Нора молчала. Она не могла отрицать — бывали времена, когда она мечтала о детях. Тогда, давным-давно, вместе с Саймоном. И в последние недели общения с Дугом. Даже ребенок от Элиаса в первые месяцы ее брака был бы желанным. По крайней мере, тогда она не думала бы прерывать беременность. Однако здесь, в рабстве, среди враждебно настроенных по отношению к ней женщин...

— Ты не хочешь ребенка-раба. — Толо собрала воедино мысли Норы, словно прочла их. — Но он таким и не будет. Ребенок будет свободным. Он будет наследником твоего мужа.

— Да что он может унаследовать? — горько спросила Нора. — Кусок земли, который его мать обрабатывает по принуждению?

— У белых это был бы кусок земли, который обрабатывают по принуждению негры, — ухмыльнулась Толо. — Разве это не одно и то же? Ну, хорошо, тебе лучше знать, но ты заплатишь за это высокую цену. Всегда приходится платить высокую цену. Этот ребенок будет тебе сниться.

Нора хотела возразить, что ей уже много месяцев ничего не снится, да и не надо, но это было, конечно, неправдой. Красивые мечты и сны — это было как раз то, чего ей не хватало. Ночью ее преследовали кровь, страх и крики. А теперь она еще создаст дуппи, который не даст ей покоя...

— Я украду курицу для колдуна-обеа, — твердо заявила Нора, — и усмирю его дух.

Толо засмеялась.

— Ты знаешь самое важное правило! Вот что, белая женщина. Посиди здесь, подумай еще немного, а я сварю тебе напиток. Ты примешь его сегодня вечером, и тогда завтра утром у тебя начнется кровотечение. И если кто-то из белых все же хочет, чтобы ты вернулась назад, когда-нибудь ты вернешься.

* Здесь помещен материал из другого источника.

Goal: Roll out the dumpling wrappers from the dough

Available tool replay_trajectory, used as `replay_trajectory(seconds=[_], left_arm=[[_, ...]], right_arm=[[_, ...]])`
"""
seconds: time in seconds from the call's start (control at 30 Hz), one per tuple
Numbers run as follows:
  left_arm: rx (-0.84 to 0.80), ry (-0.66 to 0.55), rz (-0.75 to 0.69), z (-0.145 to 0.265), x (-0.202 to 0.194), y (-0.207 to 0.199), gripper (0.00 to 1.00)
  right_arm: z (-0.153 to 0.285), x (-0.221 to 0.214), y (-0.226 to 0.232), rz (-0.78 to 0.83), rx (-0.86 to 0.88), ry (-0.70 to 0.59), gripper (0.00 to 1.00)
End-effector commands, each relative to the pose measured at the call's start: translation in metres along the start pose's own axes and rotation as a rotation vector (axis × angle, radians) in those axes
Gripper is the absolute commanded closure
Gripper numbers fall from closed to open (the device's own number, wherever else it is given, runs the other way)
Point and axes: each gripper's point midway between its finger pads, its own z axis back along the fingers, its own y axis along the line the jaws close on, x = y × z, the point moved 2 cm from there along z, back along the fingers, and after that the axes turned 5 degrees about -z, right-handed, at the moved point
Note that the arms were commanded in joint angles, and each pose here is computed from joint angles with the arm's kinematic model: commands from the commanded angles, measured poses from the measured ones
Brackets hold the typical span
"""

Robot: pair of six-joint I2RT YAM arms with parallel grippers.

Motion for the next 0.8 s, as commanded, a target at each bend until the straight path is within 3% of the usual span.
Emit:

Нора закрыла лицо руками. Думать — это было самое последнее, чего она сейчас хотела. Больше всего ей хотелось ни о чем не думать. И прежде всего — не думать о Дуге.

Толо вернулась с флягой, закрытой пробкой. В ней плескалась темно-коричневая жидкость. Нора с благодарностью приняла напиток и спрятала его в одном из карманов своей юбки.

— Я не умру от этого? — спросила она.

Толо равнодушно пожала плечами.

— Могу ли я знать волю богов? — ответила она вопросом на вопрос. — Каждая женщина, которая убивает ребенка в себе, может умереть вместе с ним. Это тоже цена, которую мы платим. Но у меня такое бывает редко. Не беспокойся.